Q. How to analyze backtesting results?

Various performance parameters can be utilized to assess and analyze the backtesting results. Some of the performance metrics are Sharpe percentage, drawdown, annualized returns, and volatility. These metrics are examined in this blog. You can read more about the performance metrics in this blog.

Q. How to distinguish between good and bad backtesting outcomes?

To understand whether the backtesting results are good or bad, you require to test them. One of the means is to divide the dataset into training and test dataset. In the training dataset, you can develop and optimize the various strategy parameters. And on the test dataset, you can assess the performance.

If the strategy executes well on the test data, it is a clue that the strategy is promising. If the performance is sub-optimal, it is reasonable that you have overfitted the parameters and you require to re-analyze the model.

Q. What should be the duration for backtesting?

The duration for backtesting hinges on the typical holding period of your position. If you are trading a strategy with a holding duration of more than a month, then it is nice enough to utilize it for a longer duration, preferably around 15 years.

Q. How many stocks to backtest with?

There is no steady answer to this problem. But the strategy includes a diversified set of stocks that belong to various sectors. This is because if you only keep stocks from a specific sector, say technology. Then in situations like the Dot-com bubble,(Means Digital Evolution ), your strategy will be reprimanded. But such situations can be averted if you have a diversified portfolio. As you have to constantly keep on changing your strategies keeping in mind the market scenarios.
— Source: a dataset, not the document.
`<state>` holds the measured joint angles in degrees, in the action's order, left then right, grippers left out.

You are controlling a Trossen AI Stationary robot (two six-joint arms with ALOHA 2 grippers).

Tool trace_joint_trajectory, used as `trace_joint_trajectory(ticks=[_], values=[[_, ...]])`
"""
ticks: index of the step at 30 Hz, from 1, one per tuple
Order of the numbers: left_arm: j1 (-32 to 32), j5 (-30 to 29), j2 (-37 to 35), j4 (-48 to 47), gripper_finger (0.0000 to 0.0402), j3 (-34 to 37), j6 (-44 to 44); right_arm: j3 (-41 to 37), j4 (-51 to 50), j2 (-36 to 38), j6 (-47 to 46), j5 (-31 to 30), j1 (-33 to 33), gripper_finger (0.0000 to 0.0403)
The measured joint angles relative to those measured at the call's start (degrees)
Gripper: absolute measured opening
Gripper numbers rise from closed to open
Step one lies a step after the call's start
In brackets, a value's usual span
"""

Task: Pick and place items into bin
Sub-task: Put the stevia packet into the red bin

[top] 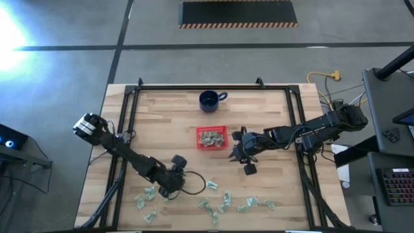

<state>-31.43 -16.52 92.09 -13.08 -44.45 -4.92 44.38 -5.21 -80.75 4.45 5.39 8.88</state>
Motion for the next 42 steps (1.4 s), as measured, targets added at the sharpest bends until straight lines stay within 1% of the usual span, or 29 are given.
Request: trace_joint_trajectory(ticks=[3, 10, 12, 16, 20, 27, 30, 34, 37, 38, 40, 42], values=[[1.8, 2.2, 0.0, 0.0, 0.0141, 0.0, 3.1, 0.0, 0.0, 0.0, 0.0, 0.0, 0.0, 0.0063], [7.5, 12.5, -0.2, -2.7, 0.0141, -0.1, 13.7, 0.0, 0.0, 0.0, 0.0, 0.0, 0.0, 0.0063], [8.3, 13.7, -0.2, -3.1, 0.0141, -0.1, 14.9, 0.0, 0.0, 0.0, 0.0, 0.0, 0.0, 0.0063], [9.1, 14.0, -0.3, -3.4, 0.0136, -0.1, 15.1, 0.0, 0.0, 0.0, 0.0, 0.0, 0.0, 0.0063], [9.4, 13.0, -0.8, -4.4, 0.0103, -0.5, 14.9, 0.0, 0.0, 0.0, 0.0, 0.0, 0.0, 0.0063], [9.4, 12.5, -3.4, -4.3, 0.0011, -0.5, 13.1, 0.0, 0.0, 0.0, 0.1, 0.0, 0.0, 0.0063], [9.4, 9.6, -4.2, -4.3, 0.0007, -0.8, 11.7, 0.0, -0.1, 0.0, 0.1, 0.0, 0.0, 0.0063], [9.6, 1.5, -5.2, -3.0, 0.0008, -2.2, 7.2, 0.0, -0.1, 0.0, 0.2, 0.0, 0.0, 0.0063], [10.6, -5.3, -5.9, 2.1, 0.0008, -2.5, 1.0, 0.0, 0.0, 0.0, 0.2, 0.0, 0.0, 0.0063], [11.3, -7.0, -6.0, 5.2, 0.0008, -2.5, -1.2, 0.0, 0.0, 0.0, 0.2, 0.0, 0.0, 0.0063], [13.0, -8.7, -6.0, 11.1, 0.0008, -2.2, -5.7, 0.0, 0.0, 0.0, 0.2, 0.0, 0.0, 0.0063], [15.2, -9.0, -5.9, 15.1, 0.0008, -2.0, -9.2, 0.0, 0.0, 0.0, 0.2, 0.0, 0.0, 0.0063]])
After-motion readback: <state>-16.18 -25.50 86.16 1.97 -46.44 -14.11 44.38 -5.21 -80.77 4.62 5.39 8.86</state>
Key Decisions for Backtesting Trading Strategy

Select the right market/asset segment
  • There are several characteristics that you can look at, to decide a market or assets will be reasonably good for the sort of trading you are looking to execute. The characteristics can be risks you are ready to take, the revenues you are looking to earn, and the time for which you will be capitalizing, whether long-term or short-term duration.
  • For instance, trading in cryptocurrencies might be a riskier choice than others but can provide increased returns and vice versa. Thus, it is a significant decision to choose the correct market sector and asset class to trade in.

Data to cover the diversity of market conditions

  • The rates in a stock market are susceptible to many characteristics, and thus keep differing depending on the type of situation going on. These characteristics may comprise of main announcements like monetary policies, the release of the annual report of an organization, inflation rates, etc.
  • The key point to contemplate here is the fact that the market will not constantly behave likewise, and this is the rationale why we need to test the trading strategies on several stock market conditions so that we understand how the strategy will execute in those situations.

Incorporate trading expenses

It is significant to incorporate all sorts of commissions, taxes, and slippages while backtesting. Possibly, the strategy executes well without these expenses, but it drastically influences the emergence of a strategy’s profitability after the inclusion of these expenses.


Backtesting is undoubtedly one of the largest windfalls of Algorithmic Trading because it enables us to test our techniques, before actually executing them in the live market.

Backtesting is one of the most significant aspects of augmenting a trading system. If created and interpreted appropriately, it can encourage readers to optimize and enhance their strategies, discover any technological or theoretical drawbacks, as well as gain assurance of their strategy before applying it to the real-world stock markets.